__What the task asks__.
Please tally the lines below that contain the string "piece" and reply with that figure only.

__Records provided__.
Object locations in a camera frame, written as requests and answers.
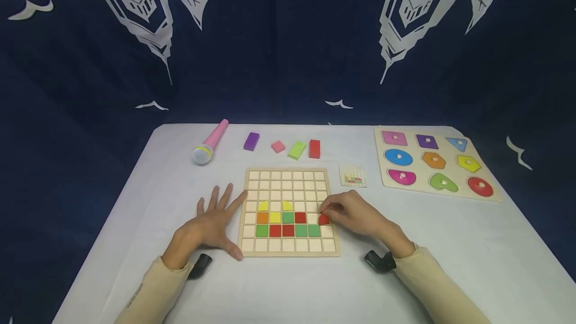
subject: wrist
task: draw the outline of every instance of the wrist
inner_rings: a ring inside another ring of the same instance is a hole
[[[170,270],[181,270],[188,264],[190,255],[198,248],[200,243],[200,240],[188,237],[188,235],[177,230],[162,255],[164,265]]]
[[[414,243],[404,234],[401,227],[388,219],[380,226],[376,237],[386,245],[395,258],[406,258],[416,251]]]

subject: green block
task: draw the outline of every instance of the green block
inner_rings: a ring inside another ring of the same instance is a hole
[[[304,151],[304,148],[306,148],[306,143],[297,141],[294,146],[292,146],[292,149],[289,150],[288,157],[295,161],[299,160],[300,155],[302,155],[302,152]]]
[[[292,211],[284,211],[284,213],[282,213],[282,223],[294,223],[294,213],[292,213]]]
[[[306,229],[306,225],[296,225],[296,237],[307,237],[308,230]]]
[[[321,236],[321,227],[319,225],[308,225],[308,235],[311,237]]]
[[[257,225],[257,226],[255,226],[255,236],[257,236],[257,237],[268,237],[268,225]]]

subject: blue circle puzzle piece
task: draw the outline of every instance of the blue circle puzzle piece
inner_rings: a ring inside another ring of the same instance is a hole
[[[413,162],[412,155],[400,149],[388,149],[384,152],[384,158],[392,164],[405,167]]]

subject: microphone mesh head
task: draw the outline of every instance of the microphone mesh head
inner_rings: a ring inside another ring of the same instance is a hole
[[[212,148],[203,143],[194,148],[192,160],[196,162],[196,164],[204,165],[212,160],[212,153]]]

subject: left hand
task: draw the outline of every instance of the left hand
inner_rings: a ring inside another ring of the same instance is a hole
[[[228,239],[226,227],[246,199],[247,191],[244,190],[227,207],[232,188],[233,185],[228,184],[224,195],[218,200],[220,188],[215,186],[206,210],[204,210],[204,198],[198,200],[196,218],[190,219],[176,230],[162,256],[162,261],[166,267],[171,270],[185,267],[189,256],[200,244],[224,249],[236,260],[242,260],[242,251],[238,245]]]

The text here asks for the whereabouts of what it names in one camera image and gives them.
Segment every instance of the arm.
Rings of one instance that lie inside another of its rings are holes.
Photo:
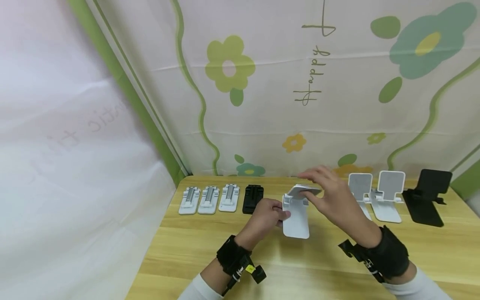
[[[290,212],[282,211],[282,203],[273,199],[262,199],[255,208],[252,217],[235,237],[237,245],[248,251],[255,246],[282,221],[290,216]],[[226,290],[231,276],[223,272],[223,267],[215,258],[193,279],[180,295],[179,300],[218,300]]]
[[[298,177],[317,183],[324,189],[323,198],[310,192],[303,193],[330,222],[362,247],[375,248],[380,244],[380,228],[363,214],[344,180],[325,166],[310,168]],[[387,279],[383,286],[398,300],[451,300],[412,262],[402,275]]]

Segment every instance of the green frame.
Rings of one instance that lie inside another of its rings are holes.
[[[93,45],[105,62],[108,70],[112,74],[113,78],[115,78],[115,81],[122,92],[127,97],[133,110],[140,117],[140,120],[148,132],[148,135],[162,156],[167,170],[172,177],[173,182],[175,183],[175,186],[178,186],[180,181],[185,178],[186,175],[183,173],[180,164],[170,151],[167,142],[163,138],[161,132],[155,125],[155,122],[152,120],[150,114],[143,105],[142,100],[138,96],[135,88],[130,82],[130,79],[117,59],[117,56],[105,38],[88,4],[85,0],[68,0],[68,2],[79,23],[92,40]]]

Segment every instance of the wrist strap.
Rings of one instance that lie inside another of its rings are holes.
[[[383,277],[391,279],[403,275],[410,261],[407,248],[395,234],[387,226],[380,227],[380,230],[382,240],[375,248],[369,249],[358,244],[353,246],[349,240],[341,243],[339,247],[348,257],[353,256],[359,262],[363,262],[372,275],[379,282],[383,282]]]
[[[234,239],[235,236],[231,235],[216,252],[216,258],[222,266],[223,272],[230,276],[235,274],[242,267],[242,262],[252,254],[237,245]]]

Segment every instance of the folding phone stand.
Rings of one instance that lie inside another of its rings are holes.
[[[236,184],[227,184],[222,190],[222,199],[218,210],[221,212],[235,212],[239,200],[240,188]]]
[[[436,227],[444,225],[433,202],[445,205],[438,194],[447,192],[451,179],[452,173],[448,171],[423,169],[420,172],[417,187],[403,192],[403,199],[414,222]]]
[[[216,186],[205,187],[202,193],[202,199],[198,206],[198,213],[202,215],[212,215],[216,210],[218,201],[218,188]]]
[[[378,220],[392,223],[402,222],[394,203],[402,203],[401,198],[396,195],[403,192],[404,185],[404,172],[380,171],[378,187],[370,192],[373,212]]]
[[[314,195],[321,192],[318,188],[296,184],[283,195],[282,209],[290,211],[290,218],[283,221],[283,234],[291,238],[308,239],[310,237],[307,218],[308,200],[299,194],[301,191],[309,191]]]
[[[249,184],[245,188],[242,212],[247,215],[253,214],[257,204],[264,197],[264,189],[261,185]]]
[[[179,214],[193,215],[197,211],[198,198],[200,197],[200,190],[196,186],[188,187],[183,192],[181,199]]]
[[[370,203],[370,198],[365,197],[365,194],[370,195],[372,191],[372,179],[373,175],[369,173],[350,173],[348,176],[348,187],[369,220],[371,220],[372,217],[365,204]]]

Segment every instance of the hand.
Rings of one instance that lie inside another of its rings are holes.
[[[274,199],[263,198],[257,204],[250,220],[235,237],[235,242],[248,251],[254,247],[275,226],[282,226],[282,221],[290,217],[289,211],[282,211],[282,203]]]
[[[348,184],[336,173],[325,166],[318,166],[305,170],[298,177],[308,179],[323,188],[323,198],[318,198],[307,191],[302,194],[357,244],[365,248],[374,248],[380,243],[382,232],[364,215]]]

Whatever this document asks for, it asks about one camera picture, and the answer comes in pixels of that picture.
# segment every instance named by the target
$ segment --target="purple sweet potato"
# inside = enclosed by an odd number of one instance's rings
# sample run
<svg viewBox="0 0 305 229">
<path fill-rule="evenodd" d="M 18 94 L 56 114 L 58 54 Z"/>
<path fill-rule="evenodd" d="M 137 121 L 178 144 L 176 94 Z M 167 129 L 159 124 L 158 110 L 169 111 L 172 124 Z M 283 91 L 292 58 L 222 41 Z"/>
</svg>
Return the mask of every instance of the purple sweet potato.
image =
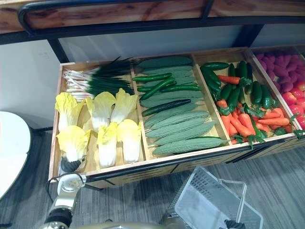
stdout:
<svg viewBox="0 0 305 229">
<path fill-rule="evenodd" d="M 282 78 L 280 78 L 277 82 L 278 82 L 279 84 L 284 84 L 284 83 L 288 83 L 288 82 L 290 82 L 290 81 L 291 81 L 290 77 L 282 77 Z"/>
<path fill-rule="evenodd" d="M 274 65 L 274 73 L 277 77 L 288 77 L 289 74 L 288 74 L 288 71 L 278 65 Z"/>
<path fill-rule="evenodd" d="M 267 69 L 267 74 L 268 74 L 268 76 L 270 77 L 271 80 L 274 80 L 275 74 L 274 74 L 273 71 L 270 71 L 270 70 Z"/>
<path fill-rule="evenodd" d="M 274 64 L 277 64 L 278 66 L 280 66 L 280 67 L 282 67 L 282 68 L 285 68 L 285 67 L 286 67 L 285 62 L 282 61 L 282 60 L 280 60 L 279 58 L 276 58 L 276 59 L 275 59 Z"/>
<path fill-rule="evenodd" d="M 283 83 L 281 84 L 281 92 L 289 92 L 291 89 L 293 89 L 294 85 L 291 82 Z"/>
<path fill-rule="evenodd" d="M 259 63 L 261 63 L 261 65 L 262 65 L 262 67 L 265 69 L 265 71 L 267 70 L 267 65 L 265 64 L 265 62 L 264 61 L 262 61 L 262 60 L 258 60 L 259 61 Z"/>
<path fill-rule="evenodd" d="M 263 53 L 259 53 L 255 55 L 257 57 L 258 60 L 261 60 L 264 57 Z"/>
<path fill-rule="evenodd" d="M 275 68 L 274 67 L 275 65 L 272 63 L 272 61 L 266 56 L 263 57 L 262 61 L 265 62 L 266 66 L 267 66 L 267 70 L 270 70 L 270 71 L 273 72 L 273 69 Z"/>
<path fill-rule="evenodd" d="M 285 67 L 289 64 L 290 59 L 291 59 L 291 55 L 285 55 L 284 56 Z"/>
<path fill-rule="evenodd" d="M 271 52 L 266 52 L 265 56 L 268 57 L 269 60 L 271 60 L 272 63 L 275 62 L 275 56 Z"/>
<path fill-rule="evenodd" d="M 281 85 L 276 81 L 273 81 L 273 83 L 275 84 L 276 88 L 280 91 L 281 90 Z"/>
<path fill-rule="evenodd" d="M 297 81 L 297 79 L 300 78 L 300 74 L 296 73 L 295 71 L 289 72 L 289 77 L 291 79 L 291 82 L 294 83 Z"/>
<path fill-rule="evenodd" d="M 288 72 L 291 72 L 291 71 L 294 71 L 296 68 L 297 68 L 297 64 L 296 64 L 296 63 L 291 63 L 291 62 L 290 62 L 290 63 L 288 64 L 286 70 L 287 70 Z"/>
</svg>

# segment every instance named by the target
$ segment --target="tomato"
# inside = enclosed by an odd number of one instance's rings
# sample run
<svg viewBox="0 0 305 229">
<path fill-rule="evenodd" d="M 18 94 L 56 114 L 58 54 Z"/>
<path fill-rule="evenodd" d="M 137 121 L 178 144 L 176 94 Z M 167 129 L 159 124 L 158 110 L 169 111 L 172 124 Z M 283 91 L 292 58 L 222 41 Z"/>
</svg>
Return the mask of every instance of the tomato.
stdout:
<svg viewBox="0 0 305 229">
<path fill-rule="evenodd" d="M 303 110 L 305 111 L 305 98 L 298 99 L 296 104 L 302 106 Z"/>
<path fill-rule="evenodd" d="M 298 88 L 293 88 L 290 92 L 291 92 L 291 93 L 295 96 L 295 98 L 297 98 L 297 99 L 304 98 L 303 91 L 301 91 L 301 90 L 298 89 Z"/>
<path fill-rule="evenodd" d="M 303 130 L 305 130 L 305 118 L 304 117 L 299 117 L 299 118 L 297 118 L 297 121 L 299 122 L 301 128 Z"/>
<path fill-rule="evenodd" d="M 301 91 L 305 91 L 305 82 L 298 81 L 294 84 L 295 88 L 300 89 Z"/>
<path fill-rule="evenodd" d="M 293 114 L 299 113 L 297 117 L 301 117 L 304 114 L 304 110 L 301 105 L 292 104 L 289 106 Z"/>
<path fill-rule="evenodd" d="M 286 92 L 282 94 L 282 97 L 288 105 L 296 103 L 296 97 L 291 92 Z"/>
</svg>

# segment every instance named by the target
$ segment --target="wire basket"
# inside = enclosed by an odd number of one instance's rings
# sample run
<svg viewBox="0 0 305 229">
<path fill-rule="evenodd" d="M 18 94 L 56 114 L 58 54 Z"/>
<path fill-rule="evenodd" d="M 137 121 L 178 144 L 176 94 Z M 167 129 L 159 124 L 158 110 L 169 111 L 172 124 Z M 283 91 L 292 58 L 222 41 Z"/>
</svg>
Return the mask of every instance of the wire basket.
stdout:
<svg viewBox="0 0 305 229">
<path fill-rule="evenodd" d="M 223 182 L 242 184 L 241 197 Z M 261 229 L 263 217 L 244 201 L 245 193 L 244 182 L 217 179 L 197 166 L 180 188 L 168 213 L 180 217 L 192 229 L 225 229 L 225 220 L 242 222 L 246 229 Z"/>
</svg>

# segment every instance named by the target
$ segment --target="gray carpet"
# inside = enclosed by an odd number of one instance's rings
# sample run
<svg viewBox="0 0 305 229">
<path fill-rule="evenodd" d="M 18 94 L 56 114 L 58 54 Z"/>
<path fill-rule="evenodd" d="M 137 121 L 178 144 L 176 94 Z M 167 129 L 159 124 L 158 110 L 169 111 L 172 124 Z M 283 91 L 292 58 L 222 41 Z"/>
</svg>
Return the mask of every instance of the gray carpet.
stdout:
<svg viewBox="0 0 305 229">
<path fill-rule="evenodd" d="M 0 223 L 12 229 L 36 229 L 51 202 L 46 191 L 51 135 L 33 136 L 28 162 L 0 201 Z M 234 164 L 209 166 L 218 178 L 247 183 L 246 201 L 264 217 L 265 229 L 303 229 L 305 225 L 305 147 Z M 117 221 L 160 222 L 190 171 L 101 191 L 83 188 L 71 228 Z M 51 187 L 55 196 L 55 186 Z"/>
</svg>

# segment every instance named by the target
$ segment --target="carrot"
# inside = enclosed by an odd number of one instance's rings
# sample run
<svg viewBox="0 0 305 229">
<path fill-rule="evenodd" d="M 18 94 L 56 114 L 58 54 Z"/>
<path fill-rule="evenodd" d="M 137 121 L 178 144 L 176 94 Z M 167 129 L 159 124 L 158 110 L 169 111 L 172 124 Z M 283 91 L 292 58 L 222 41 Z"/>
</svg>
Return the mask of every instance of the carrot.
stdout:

__Written response__.
2